13:53 - March 12, 2007
Code de l'info: 1531909
Proche de la guérilla islamiste, l’avocat Hussein al-Falloudji est député de Fallouja, le coeur de ce qu’on appelle le « triangle sunnite ».
Fallouja est la ville, extrêmement religieuse, ¬elle compte 83 mosquées ¬, fut le quartier général de toutes les organisations islamistes les plus radicales, et elle est baptisée par Washington « centre du terrorisme en Irak ».
Cela lui valut de subir deux sièges de l’armée américaine, le dernier en octobre et novembre 2004, après avoir refusé de livrer le terroriste jordanien Abou Moussab al-Zarqaoui, et d’être en partie détruite lors des combats. De passage à Amman, Hussein al-Falloudji explique.
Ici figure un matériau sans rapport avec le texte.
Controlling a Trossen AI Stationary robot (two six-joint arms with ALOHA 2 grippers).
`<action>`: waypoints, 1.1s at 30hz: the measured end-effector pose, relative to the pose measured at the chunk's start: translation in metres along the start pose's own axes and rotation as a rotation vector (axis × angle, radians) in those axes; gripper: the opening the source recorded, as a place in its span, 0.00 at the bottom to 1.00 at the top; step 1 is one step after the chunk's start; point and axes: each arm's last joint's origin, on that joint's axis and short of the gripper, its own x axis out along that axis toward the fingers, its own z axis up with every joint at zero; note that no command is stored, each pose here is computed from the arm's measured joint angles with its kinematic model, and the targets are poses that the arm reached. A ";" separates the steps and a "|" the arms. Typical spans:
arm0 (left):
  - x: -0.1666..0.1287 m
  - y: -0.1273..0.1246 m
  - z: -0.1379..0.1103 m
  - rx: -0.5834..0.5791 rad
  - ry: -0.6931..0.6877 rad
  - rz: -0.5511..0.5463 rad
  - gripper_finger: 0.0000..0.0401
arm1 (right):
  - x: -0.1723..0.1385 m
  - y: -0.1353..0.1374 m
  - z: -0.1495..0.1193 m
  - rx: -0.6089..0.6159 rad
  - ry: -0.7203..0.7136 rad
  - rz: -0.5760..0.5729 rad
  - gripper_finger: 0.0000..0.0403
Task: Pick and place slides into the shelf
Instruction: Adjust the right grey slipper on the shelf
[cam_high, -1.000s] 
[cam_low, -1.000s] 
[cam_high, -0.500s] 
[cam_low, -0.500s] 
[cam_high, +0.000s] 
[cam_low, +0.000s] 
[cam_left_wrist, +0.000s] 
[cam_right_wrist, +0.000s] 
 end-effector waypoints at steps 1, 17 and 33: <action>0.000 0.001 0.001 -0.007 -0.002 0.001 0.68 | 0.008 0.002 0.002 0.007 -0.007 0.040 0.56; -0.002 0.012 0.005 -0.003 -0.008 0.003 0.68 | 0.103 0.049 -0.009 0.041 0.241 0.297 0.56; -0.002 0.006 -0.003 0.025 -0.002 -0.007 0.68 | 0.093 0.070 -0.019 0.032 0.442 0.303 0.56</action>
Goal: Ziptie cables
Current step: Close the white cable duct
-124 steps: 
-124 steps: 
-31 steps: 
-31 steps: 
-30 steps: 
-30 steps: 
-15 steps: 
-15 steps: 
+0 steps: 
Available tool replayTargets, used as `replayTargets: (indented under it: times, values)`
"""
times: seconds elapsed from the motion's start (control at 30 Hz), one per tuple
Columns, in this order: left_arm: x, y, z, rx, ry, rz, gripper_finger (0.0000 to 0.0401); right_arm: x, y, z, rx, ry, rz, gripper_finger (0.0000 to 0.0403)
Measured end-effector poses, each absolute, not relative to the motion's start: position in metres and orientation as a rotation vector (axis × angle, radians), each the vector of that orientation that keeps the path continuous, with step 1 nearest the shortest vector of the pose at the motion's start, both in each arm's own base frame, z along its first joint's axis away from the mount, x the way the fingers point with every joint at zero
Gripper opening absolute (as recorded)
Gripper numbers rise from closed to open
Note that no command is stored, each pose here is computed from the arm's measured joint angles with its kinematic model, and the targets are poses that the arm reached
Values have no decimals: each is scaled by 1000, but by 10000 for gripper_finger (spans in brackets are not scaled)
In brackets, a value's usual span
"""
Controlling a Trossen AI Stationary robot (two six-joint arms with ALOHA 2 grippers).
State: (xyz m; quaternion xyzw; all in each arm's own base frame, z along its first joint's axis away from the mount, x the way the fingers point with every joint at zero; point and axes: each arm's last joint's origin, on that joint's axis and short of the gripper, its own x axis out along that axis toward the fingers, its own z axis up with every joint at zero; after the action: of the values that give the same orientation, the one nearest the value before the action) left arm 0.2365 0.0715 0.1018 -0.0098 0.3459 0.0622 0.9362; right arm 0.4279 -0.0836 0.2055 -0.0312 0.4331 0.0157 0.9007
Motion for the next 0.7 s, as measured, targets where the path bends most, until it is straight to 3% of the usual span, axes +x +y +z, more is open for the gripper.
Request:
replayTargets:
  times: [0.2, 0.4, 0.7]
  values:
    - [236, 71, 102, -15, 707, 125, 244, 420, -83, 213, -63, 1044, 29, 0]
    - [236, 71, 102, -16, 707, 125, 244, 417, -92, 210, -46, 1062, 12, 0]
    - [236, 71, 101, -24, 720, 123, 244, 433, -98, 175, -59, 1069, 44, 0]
Propos recueillis par Jean-Pierre Perrin :
-Vous êtes parlementaire et vous soutenez ouvertement la guérilla, est-ce compatible ?
-Oui, je suis député pour contribuer à resserrer l’étau sur les Américains et aussi prendre des décisions qui profiteront à mon peuple. En même temps, je suis pour la révolution.
-Quelle révolution ?
-Islamique. Nous voulons un Etat islamique en Irak. Nous ne sommes pas gênés de dire que la résistance brandit le drapeau de l’islam. Au contraire, on en est très fier. C’est grâce à ces musulmans religieux qu’on a mis en échec cette armée américaine que l’on disait invincible. Mais je suis pour un rapprochement idéologique de toutes les forces. On peut avoir des divergences avec des résistants qui ne sont pas religieux, mais je rends hommage à tous nos combattants, religieux ou non. Mais la résistance est d’abord islamique. Le problème qu’ont les Occidentaux, ce n’est pas avec la résistance elle-même, c’est qu’elle soit islamique, ce qu’ils ont du mal à accepter.
-Existe-t-il une coordination entre les groupes liés à Al-Qaeda et ceux plus spécifiquement irakiens ?
-Il y a deux résistances. L’une nationale et l’autre transnationale. C’est la première qui est majoritaire. Mais, comme le travail militaire a précédé le travail politique, il n’y a donc pas de commandement unifié. Une certaine coordination, oui, sinon on n’aurait pas enregistré tous ces succès militaires, mais elle ne va pas jusqu’à édifier un commandement unifié.
Allez-vous vous réjouir si demain les Américains attaquent l’Iran ?
Je me réjouirais que l’Iran se remette sur la bonne voie. Pas d’une telle attaque.